Now Hamas leaders are threatening to make official what already exists on the ground: the formal dissolution of the PA.  What logically follows from this is the concept of a single binational state which, according to the WSJ report, is “gaining traction among Palestinians of many shades” — including Hamas militants.  As the Journal notes, “the idea of dismantling the PA was once a marginal idea, championed in the 1990s by left-wing intellectuals such as Edward Said, who advocated civil disobedience against Israeli occupation and a campaign for ‘one person, one vote’.  The model was the antiapartheid protests in South Africa that paved the way for black-majority rule there.”

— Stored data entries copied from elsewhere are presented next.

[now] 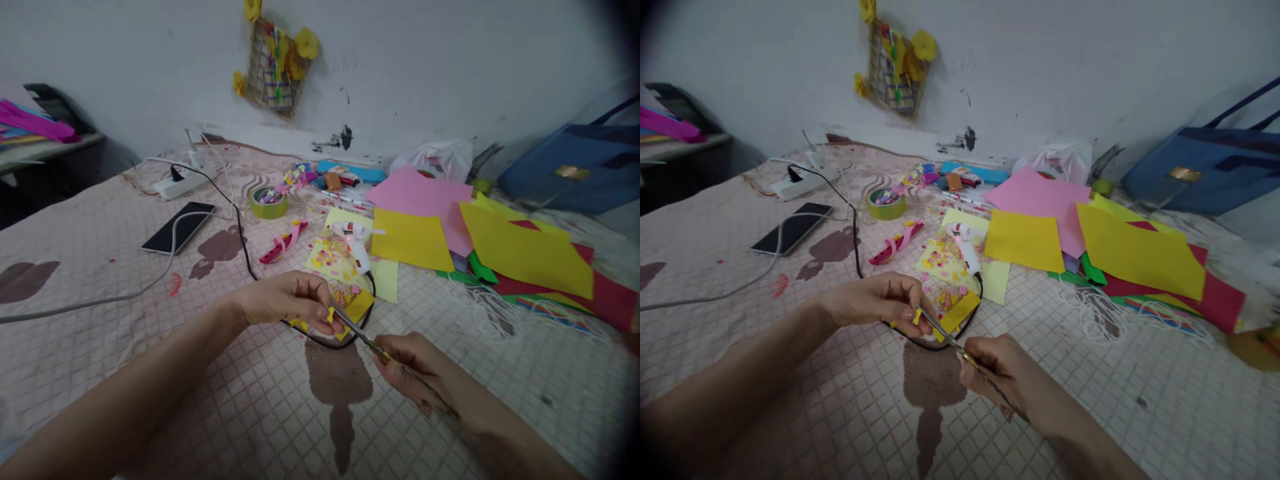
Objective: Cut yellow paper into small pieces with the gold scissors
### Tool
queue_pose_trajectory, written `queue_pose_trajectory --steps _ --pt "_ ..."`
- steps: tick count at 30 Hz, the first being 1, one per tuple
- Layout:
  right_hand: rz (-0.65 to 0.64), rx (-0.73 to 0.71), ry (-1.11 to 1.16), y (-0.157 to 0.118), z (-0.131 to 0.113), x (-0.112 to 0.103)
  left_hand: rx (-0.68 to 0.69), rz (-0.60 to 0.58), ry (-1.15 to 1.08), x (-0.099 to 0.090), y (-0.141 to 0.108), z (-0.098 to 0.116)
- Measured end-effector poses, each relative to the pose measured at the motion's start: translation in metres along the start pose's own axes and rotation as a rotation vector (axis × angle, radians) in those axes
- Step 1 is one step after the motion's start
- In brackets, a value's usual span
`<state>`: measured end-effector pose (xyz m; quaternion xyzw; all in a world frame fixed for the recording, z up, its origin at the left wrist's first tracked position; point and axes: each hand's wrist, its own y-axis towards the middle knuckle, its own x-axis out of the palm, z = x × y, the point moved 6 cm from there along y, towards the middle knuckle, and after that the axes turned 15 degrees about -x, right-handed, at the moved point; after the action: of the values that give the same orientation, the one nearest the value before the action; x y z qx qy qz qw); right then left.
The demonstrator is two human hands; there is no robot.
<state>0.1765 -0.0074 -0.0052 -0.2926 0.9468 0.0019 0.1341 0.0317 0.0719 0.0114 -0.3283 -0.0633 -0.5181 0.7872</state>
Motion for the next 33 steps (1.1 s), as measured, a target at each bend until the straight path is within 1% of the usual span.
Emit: queue_pose_trajectory --steps 7,10,12,13,15,17,19,22,24,26,29,33 --pt "0.0 0.015 -0.033 -0.002 0.009 -0.002 -0.006 0.012 -0.004 -0.001 0.0 0.0" --pt "0.016 0.018 0.033 -0.001 0.005 -0.001 -0.003 0.015 0.002 -0.002 0.0 0.0" --pt "0.053 0.01 0.1 0.001 0.001 0.0 0.02 0.027 0.002 -0.001 0.001 0.001" --pt "0.094 -0.004 0.126 0.003 -0.001 0.0 0.043 0.049 0.0 -0.001 0.002 0.002" --pt "0.204 -0.034 0.142 0.008 -0.004 -0.001 0.104 0.135 -0.002 0.0 0.004 0.003" --pt "0.373 -0.056 0.147 0.01 -0.004 -0.006 0.172 0.255 0.023 0.001 0.006 0.005" --pt "0.508 -0.092 0.113 0.012 -0.003 -0.01 0.237 0.363 0.095 0.005 0.006 0.006" --pt "0.628 -0.117 0.132 0.013 0.0 -0.012 0.311 0.492 0.211 0.012 0.005 0.006" --pt "0.678 -0.139 0.158 0.014 0.001 -0.013 0.352 0.562 0.287 0.015 0.004 0.006" --pt "0.71 -0.169 0.17 0.015 -0.002 -0.013 0.379 0.605 0.354 0.018 0.002 0.006" --pt "0.724 -0.196 0.171 0.017 -0.007 -0.012 0.392 0.649 0.421 0.021 0.001 0.006" --pt "0.729 -0.193 0.16 0.019 -0.012 -0.012 0.391 0.707 0.512 0.025 0.0 0.006"
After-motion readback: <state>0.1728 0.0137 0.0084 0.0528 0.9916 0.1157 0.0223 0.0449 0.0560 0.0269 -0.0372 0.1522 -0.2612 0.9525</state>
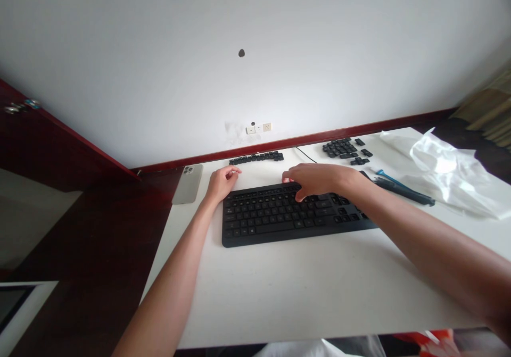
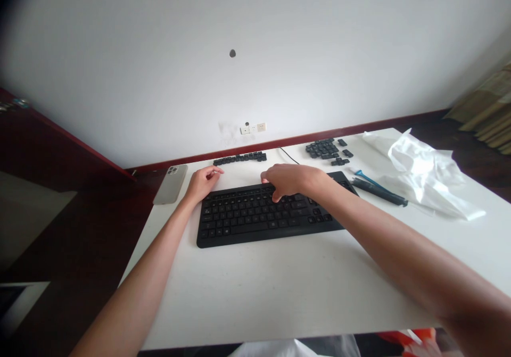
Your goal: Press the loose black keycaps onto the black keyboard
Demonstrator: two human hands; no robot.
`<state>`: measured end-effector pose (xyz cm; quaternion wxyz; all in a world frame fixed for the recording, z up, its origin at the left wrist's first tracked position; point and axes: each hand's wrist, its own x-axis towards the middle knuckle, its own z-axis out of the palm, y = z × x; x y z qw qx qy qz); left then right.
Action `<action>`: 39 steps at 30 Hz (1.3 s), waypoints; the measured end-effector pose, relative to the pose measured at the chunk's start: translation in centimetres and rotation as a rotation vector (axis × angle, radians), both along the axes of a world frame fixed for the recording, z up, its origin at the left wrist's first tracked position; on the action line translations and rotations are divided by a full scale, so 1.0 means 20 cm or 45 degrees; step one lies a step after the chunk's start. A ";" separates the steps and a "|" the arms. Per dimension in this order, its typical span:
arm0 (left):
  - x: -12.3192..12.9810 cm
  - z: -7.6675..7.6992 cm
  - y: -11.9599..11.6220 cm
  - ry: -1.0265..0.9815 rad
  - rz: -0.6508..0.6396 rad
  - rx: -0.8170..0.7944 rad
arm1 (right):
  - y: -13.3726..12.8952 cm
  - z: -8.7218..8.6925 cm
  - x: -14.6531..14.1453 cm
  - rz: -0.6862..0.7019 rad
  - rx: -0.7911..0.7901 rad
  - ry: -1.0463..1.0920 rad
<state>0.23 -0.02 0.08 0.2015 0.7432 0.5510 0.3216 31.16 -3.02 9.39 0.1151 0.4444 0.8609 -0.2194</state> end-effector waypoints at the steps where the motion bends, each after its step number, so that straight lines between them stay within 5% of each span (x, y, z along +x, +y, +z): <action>1: 0.00 0.00 0.00 0.000 -0.001 -0.002 | 0.00 0.00 0.00 0.005 0.004 0.000; 18: 0.00 -0.01 0.00 0.001 0.000 0.012 | -0.04 0.04 -0.02 0.063 0.053 0.024; 27: -0.01 -0.01 0.00 0.003 -0.005 0.012 | -0.03 -0.02 -0.04 0.122 0.154 0.142; 34: -0.01 -0.02 0.01 -0.001 -0.005 0.020 | 0.03 -0.07 -0.05 -0.206 0.534 0.103; 39: -0.01 -0.02 0.01 -0.002 -0.022 0.024 | 0.12 -0.19 -0.03 -0.290 0.536 0.010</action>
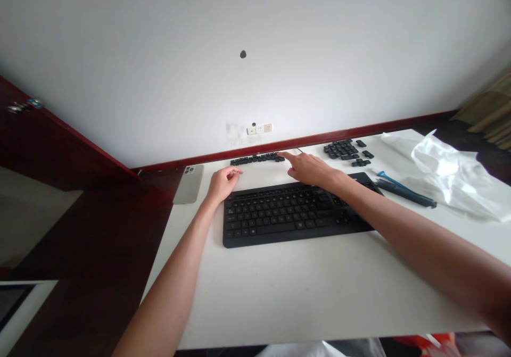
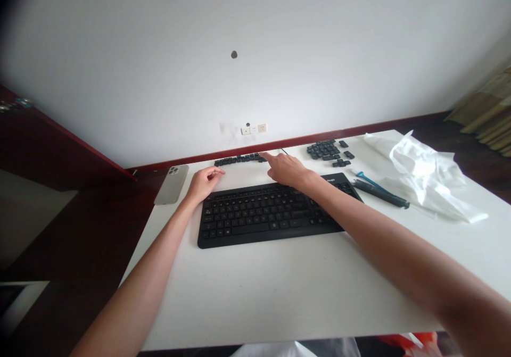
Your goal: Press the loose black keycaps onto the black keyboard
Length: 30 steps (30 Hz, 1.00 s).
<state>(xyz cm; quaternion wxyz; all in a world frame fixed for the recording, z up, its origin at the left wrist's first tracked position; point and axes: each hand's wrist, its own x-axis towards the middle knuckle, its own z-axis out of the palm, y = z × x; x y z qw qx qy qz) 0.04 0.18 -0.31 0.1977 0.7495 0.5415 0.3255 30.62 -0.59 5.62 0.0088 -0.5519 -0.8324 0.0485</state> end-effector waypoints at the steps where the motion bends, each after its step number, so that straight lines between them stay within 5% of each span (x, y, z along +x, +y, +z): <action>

The irony is that any time interest in a binational state has manifested itself in the occupied territories, it turns Israel into a fierce champion of an “independent” Palestine because of racially-motivated demographic fears for the Jewish character of the Zionist state.  Fatah has exploited these Israeli fears before to encourage it to negotiate around its program for a viable independent Palestinian state.  Now Hamas, which is not programatically committed to a two-state solution, but whose trajectory is in that direction, seems to be employing the same tactic to pressure the Israelis into releasing funds to the PA and agreeing to negotiate the terms of its withdrawal.  “Any breakdown in government could thwart Israeli Prime Minister Ehud Olmert’s plan to withdraw unilaterally from large parts of the West Bank,” the report observes.

There is virtually no chance the Israelis would juridicially absorb the Palestinians into their own state, knowing they would immediately be confronted with an enormous Arab-Jewish anti-apartheid campaign along South African lines.  That is why they built a wall to retreat behind, threatening to leave the immiserated Palestinians to fend for themselves in an enclosed unguarded prison until they finally capitulate to Israel’s terms for a peace settlement.  But now the threatened dissolution of the PA, which the Israelis de facto brought about, ironically complicates their unilateral plan.

1  Guy Chazan, ” Chaos Could Doom Palestinian Authority: Leadership Void in Territories Would Put Onus Back on Israel, Thwart Withdrawal Plan,” Wall Street Journal 11 August 2006: A4.


Marvin Gandall is a former journalist and union negotiator who lives in Ottawa, Canada.